Le modèle GRMHD fonctionne comme un cadre de calcul qui simule le comportement du plasma magnétisé dans l'espace-temps incurvé autour des trous noirs, combinant la physique des champs magnétiques, la dynamique des fluides et la théorie de la relativité générale d'Einstein pour capturer les interactions complexes dans ces environnements extrêmes. En utilisant le cadre, les chercheurs ont observé comment les champs magnétiques interagissaient avec les trous noirs tournant à différentes vitesses.
« L'objectif était de voir comment le filetage de flux magnétique (imprégnant) le trou noir a un impact sur l'extraction d'énergie et si cela conduit à la formation de jets », explique Dhang.
Les simulations ont modélisé des disques d'accrétion magnétisés minces et ont examiné la quantité d'énergie du trou noir transféré à son environnement. En étudiant l'efficacité de cette extraction d'énergie, l'équipe a identifié divers tours de trou noir et configurations magnétiques avec des jets.
Manifestation de la puissance BZ
D'après leurs simulations, l'équipe a constaté que, selon le rotation du trou noir, entre 10% et 70% de l'énergie extraite par le processus BZ a été canalisée en jets.

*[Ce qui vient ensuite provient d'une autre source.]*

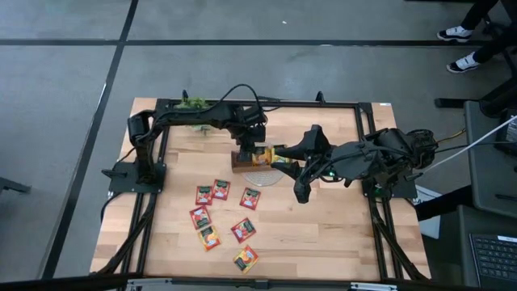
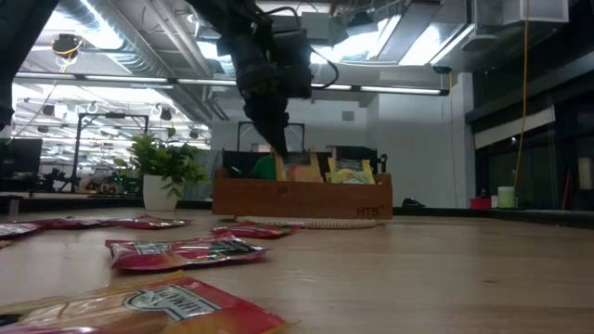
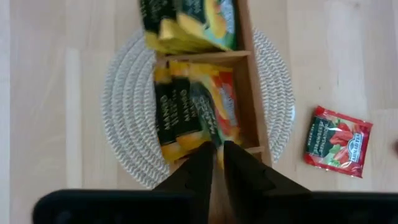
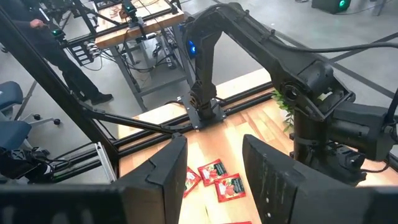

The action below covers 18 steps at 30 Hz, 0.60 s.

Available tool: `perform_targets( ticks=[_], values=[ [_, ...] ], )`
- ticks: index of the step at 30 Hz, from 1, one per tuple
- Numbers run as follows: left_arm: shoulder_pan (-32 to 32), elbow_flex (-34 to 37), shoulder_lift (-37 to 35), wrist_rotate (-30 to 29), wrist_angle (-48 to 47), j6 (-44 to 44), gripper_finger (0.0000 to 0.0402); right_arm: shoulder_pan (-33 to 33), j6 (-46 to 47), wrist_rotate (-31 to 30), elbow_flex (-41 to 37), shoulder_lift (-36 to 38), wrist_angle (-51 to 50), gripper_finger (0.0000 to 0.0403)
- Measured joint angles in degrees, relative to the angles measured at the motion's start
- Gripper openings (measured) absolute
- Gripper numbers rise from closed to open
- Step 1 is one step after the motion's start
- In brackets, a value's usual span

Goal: Pick & Place Tea
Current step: Put the orange tea bag into the middle section of the wooden organizer, then put the red tea bag into the left section of the wooden organizer

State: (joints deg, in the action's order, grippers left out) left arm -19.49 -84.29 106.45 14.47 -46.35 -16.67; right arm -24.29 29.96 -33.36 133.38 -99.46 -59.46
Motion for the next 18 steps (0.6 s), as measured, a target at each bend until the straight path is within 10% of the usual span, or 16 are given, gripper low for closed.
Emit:
perform_targets(
  ticks=[8, 18],
  values=[
    [0.74, 0.00, -0.03, -1.34, 1.85, 3.41, 0.0096, 0.00, 0.00, 0.00, 0.00, 0.00, -0.02, 0.0156],
    [3.45, 1.10, -7.28, 13.92, 1.42, 9.29, 0.0105, 0.00, 4.38, 4.40, -0.30, -1.09, -8.67, 0.0156]
  ],
)
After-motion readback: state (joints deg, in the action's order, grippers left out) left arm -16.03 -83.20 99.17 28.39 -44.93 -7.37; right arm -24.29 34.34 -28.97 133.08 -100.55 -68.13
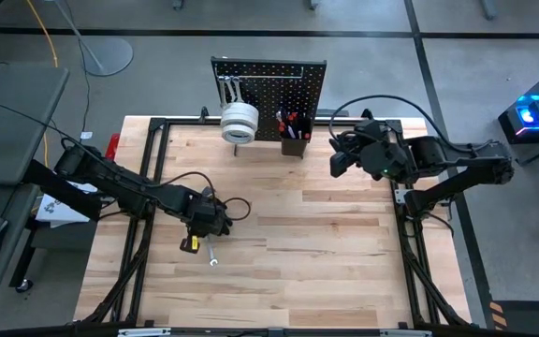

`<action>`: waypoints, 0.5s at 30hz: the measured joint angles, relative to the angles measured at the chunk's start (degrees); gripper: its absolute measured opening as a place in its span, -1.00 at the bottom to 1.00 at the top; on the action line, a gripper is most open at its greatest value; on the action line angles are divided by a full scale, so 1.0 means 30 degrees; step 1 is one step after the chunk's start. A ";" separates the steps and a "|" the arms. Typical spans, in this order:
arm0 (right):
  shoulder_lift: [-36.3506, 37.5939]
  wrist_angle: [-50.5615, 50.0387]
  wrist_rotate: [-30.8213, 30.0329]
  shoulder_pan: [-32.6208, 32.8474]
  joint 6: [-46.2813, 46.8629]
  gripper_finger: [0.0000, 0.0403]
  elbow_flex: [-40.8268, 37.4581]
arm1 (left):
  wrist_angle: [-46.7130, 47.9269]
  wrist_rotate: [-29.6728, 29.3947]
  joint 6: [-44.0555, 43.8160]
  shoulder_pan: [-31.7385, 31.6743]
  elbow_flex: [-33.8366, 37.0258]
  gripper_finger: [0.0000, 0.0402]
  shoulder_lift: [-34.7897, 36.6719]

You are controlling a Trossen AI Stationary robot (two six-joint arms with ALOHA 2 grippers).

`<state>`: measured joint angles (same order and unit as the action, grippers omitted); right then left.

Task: Hang tools onto peg board
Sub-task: Hang the wrench onto the peg board

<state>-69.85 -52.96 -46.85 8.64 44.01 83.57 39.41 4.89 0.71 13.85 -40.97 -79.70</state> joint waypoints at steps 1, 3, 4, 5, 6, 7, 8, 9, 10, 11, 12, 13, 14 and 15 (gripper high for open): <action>0.0008 0.0004 -0.0001 0.0000 0.0001 -0.49 0.0000 | 0.0003 0.0003 0.0000 0.0000 0.0000 -1.00 0.0000; 0.0004 -0.0004 0.0007 0.0000 0.0016 -0.49 0.0000 | 0.0006 0.0000 0.0000 0.0000 0.0000 -1.00 0.0000; 0.0001 0.0000 0.0007 0.0000 0.0019 -0.49 0.0000 | 0.0044 0.0000 0.0000 0.0010 0.0000 -1.00 0.0000; 0.0001 -0.0004 0.0007 0.0000 0.0025 -0.49 0.0000 | 0.0062 0.0002 0.0000 0.0019 0.0036 -1.00 -0.0003; 0.0003 0.0001 0.0007 0.0000 0.0028 -0.49 0.0000 | 0.0010 0.0003 -0.0014 0.0022 0.0156 -1.00 0.0000; 0.0008 0.0004 0.0007 0.0000 0.0030 -0.49 0.0000 | 0.0025 -0.0014 -0.0109 0.0022 0.0327 -1.00 0.0000; 0.0001 0.0004 0.0014 0.0000 0.0030 -0.49 0.0000 | 0.0163 -0.0101 -0.0225 0.0015 0.0501 -1.00 -0.0007; 0.0001 -0.0004 0.0021 0.0000 0.0030 -0.49 0.0000 | 0.0185 -0.0183 -0.0375 0.0015 0.0646 -1.00 -0.0007; 0.0001 0.0000 0.0021 0.0000 0.0030 -0.49 0.0000 | 0.0132 -0.0290 -0.0446 0.0021 0.0715 -1.00 -0.0007; 0.0001 0.0004 0.0020 0.0000 0.0030 -0.49 0.0000 | -0.0019 -0.0418 -0.0508 0.0022 0.0781 -1.00 -0.0007; 0.0001 0.0004 0.0021 0.0000 0.0030 -0.49 0.0000 | -0.0114 -0.0608 -0.0553 0.0015 0.0831 -1.00 -0.0007; 0.0001 -0.0001 0.0021 0.0000 0.0030 -0.49 0.0000 | -0.0180 -0.0862 -0.0600 0.0015 0.0887 -1.00 -0.0007; 0.0001 0.0000 0.0021 0.0000 0.0030 -0.49 0.0000 | -0.0206 -0.1025 -0.0645 0.0015 0.0911 -1.00 -0.0007; 0.0001 0.0004 0.0023 0.0000 0.0030 -0.49 0.0000 | -0.0341 -0.1059 -0.0648 0.0015 0.0911 -1.00 -0.0007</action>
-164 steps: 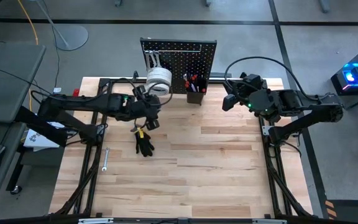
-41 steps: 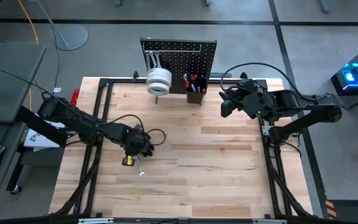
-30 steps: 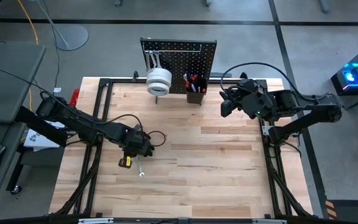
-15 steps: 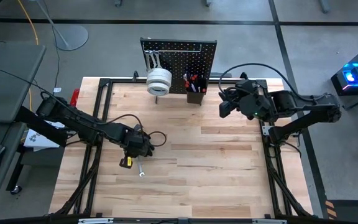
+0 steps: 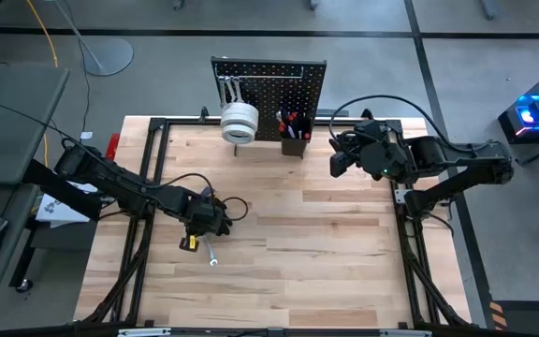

« Plus le spin est élevé, plus le trou noir peut libérer de l'énergie », note Dhang.
Cependant, toutes les énergies ne sont pas entrées en jets; Certains ont été absorbés dans le disque ou dissipés sous forme de chaleur.
Bien que les simulations n'aient pas pu déterminer où l'excès d'énergie allait, Dhang prévoit d'étudier cela davantage pour mieux comprendre comment les jets se forment, car les jets se trouvent souvent dans les systèmes de noyaux galactiques actifs tels que les quasars.
À partir de leurs modèles, les chercheurs ont constaté que les champs magnétiques forts augmentaient l'efficacité radiative du disque, ce qui la rendait plus lumineuse. Cette luminosité supplémentaire peut expliquer pourquoi certains trous noirs semblent beaucoup plus lumineux que les modèles théoriques ne le prédisent.
« L'énergie inutilisée près du trou noir pourrait chauffer le disque et contribuer à une couronne », note Dhang.
La couronne, une région de gaz chaud entourant le trou noir qui émet des rayons X intenses, est crucial pour façonner la lumière que nous observons à partir de ces systèmes, mais son processus de formation exact reste clair.
Les chercheurs espèrent utiliser d'autres simulations pour comprendre la dynamique de la fabrication d'une couronne de trou noir.